Swift scraping a webpage using regex or alternative - swift

See updates below first.
I am trying to scrape all the moderators for a specified sub-reddit on reddit.
The API only lets you get all the moderators usernames for a sub-reddit, so initially I had gotten all these and then performed an additional request for each of these profiles to get the avatar url. This ended up going past the API limit.
So instead I want to just get the source of the following page and paginate through while collecting the 10 usernames and avatar url's on each page. This will end up polling the website with less requests. I understand how to do the pagination part but for now I am trying to understand how to gather the usernames and adjoining avatar URLs.
So take the following url:
https://www.reddit.com/r/videos/about/moderators/
So I will pull the entire page source,
Add all the mods usernames & urls into a mod object, then into an array.

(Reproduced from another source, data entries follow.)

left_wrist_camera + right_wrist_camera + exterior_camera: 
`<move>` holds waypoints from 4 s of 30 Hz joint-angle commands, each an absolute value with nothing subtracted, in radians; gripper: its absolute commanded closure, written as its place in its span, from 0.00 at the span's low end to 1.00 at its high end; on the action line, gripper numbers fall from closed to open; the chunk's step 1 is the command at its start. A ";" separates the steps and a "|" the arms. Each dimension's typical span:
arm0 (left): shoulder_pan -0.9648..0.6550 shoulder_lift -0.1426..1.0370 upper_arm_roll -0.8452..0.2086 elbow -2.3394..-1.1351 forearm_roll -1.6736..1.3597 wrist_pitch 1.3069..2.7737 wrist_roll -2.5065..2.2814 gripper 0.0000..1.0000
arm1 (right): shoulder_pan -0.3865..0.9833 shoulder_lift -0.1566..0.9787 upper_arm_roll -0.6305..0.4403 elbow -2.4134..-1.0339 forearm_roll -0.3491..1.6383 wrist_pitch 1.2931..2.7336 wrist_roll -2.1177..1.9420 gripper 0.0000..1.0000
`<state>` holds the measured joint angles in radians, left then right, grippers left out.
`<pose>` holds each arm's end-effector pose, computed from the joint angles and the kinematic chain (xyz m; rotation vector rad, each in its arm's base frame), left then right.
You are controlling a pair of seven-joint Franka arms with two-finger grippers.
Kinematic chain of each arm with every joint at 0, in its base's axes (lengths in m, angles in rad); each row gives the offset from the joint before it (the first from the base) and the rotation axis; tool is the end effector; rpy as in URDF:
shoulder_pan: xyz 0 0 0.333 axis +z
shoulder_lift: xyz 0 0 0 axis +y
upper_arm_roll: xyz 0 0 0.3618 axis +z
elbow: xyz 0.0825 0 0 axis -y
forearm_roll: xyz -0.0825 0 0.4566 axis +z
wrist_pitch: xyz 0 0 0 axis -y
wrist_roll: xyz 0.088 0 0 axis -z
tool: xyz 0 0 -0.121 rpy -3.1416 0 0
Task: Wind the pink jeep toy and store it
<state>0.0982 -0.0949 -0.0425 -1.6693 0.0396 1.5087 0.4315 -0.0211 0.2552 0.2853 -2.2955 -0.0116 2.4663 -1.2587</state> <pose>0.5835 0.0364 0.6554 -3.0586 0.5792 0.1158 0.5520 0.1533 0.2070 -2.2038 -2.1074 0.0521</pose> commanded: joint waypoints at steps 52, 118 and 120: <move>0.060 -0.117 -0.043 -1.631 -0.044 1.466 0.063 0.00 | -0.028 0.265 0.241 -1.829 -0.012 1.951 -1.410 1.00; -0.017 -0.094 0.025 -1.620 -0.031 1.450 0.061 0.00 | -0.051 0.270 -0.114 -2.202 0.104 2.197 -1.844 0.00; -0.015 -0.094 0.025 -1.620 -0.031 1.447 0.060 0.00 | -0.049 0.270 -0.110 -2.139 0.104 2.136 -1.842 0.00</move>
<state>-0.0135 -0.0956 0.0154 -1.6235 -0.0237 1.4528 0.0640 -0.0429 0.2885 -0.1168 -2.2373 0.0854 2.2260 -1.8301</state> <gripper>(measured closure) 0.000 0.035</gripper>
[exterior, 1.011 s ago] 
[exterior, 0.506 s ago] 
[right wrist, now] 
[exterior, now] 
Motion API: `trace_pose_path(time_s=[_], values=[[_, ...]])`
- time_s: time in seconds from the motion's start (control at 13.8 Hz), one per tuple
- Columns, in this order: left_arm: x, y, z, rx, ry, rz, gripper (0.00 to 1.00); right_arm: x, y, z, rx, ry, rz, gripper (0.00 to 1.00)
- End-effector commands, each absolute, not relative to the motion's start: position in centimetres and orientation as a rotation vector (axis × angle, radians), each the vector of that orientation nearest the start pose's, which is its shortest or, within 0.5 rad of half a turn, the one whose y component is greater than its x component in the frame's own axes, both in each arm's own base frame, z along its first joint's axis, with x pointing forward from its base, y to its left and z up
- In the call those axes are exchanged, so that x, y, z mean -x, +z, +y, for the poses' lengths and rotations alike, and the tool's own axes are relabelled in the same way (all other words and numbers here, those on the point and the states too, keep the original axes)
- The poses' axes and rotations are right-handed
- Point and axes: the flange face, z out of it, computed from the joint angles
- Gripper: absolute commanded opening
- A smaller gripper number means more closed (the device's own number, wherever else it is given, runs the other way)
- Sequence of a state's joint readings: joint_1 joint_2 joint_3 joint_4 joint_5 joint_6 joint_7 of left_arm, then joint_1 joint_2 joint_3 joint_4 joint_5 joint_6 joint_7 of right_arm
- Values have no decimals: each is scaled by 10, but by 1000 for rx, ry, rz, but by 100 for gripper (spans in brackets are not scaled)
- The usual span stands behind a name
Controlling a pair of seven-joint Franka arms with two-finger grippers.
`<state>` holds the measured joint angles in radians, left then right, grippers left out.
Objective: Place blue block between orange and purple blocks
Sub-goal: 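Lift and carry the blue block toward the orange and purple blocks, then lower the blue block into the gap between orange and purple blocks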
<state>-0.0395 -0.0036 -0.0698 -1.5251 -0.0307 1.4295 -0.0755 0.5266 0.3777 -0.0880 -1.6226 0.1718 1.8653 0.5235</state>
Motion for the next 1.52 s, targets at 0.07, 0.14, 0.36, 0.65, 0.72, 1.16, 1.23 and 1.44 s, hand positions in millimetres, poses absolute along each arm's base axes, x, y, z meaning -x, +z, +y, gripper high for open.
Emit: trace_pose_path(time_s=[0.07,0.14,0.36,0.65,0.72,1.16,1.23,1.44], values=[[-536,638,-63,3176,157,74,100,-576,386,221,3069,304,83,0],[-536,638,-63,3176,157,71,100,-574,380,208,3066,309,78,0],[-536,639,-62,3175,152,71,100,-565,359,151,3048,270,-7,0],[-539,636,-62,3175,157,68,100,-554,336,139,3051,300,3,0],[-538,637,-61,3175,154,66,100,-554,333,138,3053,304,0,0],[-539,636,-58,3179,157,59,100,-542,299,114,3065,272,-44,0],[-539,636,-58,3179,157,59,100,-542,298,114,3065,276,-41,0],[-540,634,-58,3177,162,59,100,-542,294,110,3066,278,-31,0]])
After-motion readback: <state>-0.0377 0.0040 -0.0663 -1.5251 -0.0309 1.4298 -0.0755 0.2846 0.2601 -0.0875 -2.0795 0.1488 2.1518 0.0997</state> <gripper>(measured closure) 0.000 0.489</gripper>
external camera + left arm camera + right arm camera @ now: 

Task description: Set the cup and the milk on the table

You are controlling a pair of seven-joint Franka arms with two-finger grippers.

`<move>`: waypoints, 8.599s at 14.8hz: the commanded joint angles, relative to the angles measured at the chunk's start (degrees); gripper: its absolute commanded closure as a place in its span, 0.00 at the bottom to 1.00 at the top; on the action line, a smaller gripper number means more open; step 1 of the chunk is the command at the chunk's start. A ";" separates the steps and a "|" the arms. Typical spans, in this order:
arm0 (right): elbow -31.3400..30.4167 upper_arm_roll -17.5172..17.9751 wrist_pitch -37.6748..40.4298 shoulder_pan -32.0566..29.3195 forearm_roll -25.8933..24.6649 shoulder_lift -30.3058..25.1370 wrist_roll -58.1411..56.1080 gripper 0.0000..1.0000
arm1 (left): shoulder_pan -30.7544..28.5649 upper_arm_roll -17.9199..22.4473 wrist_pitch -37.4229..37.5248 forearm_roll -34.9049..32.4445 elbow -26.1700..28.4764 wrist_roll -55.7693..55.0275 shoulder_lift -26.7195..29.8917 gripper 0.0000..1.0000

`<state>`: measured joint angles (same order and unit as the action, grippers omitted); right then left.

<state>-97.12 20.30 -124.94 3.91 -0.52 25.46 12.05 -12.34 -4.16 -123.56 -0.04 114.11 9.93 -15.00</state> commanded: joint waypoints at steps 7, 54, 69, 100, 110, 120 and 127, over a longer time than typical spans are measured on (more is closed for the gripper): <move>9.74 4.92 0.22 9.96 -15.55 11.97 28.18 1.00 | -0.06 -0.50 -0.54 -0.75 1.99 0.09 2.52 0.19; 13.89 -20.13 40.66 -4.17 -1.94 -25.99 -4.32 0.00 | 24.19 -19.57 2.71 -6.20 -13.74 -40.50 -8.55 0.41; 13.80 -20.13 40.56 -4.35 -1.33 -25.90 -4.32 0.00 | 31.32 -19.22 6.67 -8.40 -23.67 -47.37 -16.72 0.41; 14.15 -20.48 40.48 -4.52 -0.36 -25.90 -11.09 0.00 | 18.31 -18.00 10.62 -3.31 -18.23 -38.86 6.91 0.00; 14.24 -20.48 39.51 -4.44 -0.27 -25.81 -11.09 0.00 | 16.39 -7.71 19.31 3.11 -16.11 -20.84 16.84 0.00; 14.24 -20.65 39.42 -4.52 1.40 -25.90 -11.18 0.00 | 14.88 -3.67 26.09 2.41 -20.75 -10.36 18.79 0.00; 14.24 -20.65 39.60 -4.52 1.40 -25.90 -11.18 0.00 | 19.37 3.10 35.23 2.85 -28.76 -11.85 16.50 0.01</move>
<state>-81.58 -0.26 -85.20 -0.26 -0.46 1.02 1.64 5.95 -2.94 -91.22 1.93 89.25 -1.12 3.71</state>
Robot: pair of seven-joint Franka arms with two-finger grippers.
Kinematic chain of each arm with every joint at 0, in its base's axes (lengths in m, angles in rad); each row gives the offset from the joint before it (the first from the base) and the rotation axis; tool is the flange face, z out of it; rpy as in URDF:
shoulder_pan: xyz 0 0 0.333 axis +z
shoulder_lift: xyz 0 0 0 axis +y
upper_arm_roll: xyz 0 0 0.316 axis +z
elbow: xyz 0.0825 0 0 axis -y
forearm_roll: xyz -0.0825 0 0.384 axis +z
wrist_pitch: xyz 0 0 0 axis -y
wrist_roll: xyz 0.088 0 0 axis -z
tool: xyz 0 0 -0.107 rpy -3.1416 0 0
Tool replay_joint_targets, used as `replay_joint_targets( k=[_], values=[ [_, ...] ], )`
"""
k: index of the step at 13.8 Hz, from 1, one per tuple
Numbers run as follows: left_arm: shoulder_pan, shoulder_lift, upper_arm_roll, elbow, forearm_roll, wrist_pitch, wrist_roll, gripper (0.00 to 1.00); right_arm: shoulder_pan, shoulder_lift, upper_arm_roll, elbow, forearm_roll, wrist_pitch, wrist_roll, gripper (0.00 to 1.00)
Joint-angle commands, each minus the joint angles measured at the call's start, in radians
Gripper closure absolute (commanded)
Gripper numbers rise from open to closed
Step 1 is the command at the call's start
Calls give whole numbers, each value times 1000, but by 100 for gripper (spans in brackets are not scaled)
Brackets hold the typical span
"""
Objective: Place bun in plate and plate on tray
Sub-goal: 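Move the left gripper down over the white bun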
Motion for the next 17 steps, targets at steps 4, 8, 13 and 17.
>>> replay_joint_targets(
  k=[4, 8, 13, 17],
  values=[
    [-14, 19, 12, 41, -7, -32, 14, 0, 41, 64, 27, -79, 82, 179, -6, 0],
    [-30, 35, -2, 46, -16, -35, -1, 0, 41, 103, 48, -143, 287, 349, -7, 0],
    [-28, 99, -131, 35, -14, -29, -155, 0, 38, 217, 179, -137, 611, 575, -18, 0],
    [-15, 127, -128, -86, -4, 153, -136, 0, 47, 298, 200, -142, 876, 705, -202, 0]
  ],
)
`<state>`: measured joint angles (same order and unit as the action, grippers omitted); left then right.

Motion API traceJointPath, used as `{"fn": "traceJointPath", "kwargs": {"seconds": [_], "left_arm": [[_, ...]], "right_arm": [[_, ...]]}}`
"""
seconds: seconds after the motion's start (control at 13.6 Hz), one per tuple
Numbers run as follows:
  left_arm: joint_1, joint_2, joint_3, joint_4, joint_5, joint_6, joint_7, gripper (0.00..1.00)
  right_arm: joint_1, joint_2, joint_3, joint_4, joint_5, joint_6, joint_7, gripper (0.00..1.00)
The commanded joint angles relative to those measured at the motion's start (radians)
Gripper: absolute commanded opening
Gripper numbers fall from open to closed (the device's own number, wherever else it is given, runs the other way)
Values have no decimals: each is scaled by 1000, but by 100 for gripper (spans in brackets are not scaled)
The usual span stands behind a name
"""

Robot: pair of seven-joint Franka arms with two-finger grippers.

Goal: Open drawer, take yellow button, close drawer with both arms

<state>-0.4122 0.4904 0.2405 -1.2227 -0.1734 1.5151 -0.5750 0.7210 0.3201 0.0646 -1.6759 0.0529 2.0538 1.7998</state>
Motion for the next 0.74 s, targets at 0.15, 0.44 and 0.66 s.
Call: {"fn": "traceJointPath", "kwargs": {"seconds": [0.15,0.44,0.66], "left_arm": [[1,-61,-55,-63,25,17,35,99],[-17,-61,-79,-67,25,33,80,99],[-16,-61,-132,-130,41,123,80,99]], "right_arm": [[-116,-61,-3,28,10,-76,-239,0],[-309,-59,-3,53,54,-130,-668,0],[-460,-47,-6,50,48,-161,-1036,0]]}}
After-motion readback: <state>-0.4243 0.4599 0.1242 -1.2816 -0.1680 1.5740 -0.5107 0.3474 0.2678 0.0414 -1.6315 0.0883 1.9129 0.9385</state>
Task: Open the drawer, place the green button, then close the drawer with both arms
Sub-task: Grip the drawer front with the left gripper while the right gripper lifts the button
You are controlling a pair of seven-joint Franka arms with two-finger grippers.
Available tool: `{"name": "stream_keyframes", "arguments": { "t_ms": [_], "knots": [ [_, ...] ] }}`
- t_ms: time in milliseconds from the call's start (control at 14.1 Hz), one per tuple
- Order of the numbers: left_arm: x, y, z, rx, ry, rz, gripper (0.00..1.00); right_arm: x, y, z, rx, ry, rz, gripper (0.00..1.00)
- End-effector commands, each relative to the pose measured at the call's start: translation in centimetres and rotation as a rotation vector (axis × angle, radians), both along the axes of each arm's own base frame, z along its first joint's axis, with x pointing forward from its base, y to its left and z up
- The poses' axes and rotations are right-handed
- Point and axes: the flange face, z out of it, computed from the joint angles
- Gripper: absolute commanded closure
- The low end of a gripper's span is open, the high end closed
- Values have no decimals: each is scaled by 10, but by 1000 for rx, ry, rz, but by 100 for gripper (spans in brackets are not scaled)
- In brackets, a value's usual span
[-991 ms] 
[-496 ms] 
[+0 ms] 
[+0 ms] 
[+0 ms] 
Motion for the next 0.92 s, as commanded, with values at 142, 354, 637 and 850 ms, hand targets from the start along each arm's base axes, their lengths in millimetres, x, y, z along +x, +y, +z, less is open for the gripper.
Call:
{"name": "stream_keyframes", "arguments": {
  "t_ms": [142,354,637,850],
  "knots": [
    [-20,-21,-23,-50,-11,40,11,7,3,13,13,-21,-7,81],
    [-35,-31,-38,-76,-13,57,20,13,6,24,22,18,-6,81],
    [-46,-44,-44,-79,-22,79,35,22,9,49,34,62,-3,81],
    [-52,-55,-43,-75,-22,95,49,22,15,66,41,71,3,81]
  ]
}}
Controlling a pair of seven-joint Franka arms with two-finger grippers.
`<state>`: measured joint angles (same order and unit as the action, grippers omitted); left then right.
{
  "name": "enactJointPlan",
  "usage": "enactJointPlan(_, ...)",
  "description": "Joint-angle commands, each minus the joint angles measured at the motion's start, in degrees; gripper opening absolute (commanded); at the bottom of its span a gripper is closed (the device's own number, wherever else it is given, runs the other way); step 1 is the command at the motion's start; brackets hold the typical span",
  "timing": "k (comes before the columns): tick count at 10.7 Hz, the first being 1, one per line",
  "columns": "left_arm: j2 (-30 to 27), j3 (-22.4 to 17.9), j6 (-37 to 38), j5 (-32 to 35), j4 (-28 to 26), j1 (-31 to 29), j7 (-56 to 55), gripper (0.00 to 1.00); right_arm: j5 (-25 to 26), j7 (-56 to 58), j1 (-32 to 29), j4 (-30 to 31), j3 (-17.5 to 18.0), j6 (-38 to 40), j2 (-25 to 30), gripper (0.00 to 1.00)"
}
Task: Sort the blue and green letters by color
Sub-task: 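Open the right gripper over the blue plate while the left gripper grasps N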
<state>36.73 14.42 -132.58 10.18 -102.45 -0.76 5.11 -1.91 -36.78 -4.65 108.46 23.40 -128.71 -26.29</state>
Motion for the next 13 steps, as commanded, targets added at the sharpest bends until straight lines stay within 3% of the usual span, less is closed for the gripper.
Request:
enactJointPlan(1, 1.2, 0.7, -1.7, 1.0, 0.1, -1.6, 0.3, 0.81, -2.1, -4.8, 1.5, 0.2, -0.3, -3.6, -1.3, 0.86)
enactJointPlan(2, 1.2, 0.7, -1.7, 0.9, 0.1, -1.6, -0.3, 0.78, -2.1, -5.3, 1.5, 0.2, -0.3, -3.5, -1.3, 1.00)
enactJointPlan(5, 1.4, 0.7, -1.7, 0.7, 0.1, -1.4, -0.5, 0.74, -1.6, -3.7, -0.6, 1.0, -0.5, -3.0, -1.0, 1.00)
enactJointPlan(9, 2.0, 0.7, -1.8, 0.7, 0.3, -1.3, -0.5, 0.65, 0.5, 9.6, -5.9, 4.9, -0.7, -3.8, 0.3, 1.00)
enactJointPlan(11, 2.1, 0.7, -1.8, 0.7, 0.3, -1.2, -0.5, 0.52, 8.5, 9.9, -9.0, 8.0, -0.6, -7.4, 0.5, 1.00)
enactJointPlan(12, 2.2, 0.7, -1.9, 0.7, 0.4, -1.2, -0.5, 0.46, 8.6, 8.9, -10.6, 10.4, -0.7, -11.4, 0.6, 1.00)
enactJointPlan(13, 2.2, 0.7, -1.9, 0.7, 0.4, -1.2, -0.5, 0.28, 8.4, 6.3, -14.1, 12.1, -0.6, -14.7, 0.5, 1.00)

Would using regex on the string I get back be a good idea?
This is my code so far, any help would be great:
func tester() {
let url = URL(string: "https://www.reddit.com/r/videos/about/moderators")!
let task = URLSession.shared.dataTask(with: url) { data, response, error in
guard let data = data, error == nil else {
print("\(error)")
return
}
let string = String(data: data, encoding: .utf8)
let regexUsernames = try? NSRegularExpression(pattern: "href=\"/user/[a-z0-9]\"", options: .caseInsensitive)
var results = regexUsernames?.matches(in: string as String, options: [], range: NSRange(location: 0, length: string.length))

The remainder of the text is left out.